# [Exercise aim]
Work out how many lines of the listing below include the string "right", and give that number alone.
'''
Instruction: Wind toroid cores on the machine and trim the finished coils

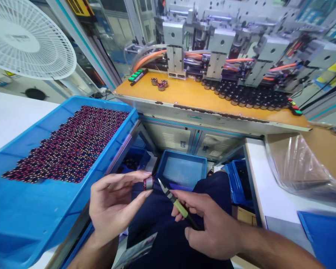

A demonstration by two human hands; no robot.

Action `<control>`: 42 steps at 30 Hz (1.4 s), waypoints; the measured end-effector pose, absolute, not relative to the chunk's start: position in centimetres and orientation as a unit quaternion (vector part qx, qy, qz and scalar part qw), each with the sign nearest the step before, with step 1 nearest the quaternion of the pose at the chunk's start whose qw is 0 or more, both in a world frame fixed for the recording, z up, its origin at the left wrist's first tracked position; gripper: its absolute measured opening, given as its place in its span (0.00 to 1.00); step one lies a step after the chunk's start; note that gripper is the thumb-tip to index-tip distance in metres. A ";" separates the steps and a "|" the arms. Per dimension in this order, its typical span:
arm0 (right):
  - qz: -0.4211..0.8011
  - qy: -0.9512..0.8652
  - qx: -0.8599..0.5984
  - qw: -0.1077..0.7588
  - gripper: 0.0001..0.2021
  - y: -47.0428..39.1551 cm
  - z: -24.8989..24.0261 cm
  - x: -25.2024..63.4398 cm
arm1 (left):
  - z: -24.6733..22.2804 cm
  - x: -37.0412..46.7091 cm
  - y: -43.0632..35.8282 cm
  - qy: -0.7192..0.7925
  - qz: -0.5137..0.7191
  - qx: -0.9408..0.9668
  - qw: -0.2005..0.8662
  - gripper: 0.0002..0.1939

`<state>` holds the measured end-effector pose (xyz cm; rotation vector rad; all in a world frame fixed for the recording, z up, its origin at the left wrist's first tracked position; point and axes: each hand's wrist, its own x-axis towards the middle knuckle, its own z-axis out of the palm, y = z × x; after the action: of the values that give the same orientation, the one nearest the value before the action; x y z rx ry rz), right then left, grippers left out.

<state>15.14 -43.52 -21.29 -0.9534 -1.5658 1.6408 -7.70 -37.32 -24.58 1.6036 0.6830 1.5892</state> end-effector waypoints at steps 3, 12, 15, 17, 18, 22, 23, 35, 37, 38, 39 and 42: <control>0.628 -0.600 -0.368 0.332 0.37 -43.5 -21.2 14.7 | -24.6 -7.8 -37.6 0.278 0.620 0.624 0.386 0.36; 0.615 -0.610 -0.368 0.338 0.35 -43.0 -20.6 13.8 | -24.4 -8.2 -38.0 0.296 0.609 0.627 0.386 0.35; 0.619 -0.607 -0.371 0.333 0.34 -42.8 -20.3 13.7 | -24.5 -8.2 -38.0 0.297 0.605 0.628 0.389 0.35; 0.624 -0.604 -0.377 0.323 0.33 -42.6 -20.2 13.6 | -24.6 -8.2 -38.1 0.297 0.604 0.626 0.393 0.35; 0.625 -0.603 -0.379 0.318 0.32 -42.6 -20.2 13.6 | -24.6 -8.2 -38.1 0.295 0.604 0.626 0.396 0.35; 0.635 -0.600 -0.380 0.304 0.28 -42.8 -20.3 13.5 | -24.6 -8.3 -38.2 0.286 0.604 0.624 0.404 0.37; 0.637 -0.600 -0.382 0.298 0.26 -42.8 -20.3 13.5 | -24.6 -8.4 -38.3 0.285 0.604 0.624 0.405 0.37; 0.593 -0.604 -0.454 0.279 0.08 -42.1 -20.7 13.4 | -24.5 -8.0 -38.0 0.313 0.605 0.600 0.419 0.29; 0.572 -0.626 -0.455 0.270 0.07 -41.9 -20.7 13.3 | -24.5 -8.1 -37.8 0.317 0.604 0.576 0.451 0.26; 0.552 -0.649 -0.455 0.259 0.06 -41.7 -20.5 13.3 | -24.5 -8.1 -37.7 0.316 0.601 0.559 0.476 0.24; 0.524 -0.677 -0.455 0.245 0.07 -41.5 -20.3 13.3 | -24.7 -8.2 -37.5 0.314 0.594 0.540 0.507 0.21; 0.369 -0.762 -0.474 0.243 0.20 -39.3 -19.0 14.3 | -25.4 -8.4 -37.0 0.295 0.560 0.476 0.611 0.15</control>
<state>14.33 -39.29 -18.99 -1.2944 -2.0809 1.0085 -8.41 -37.03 -25.35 1.0979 0.6818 1.2927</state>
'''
# [Response box]
2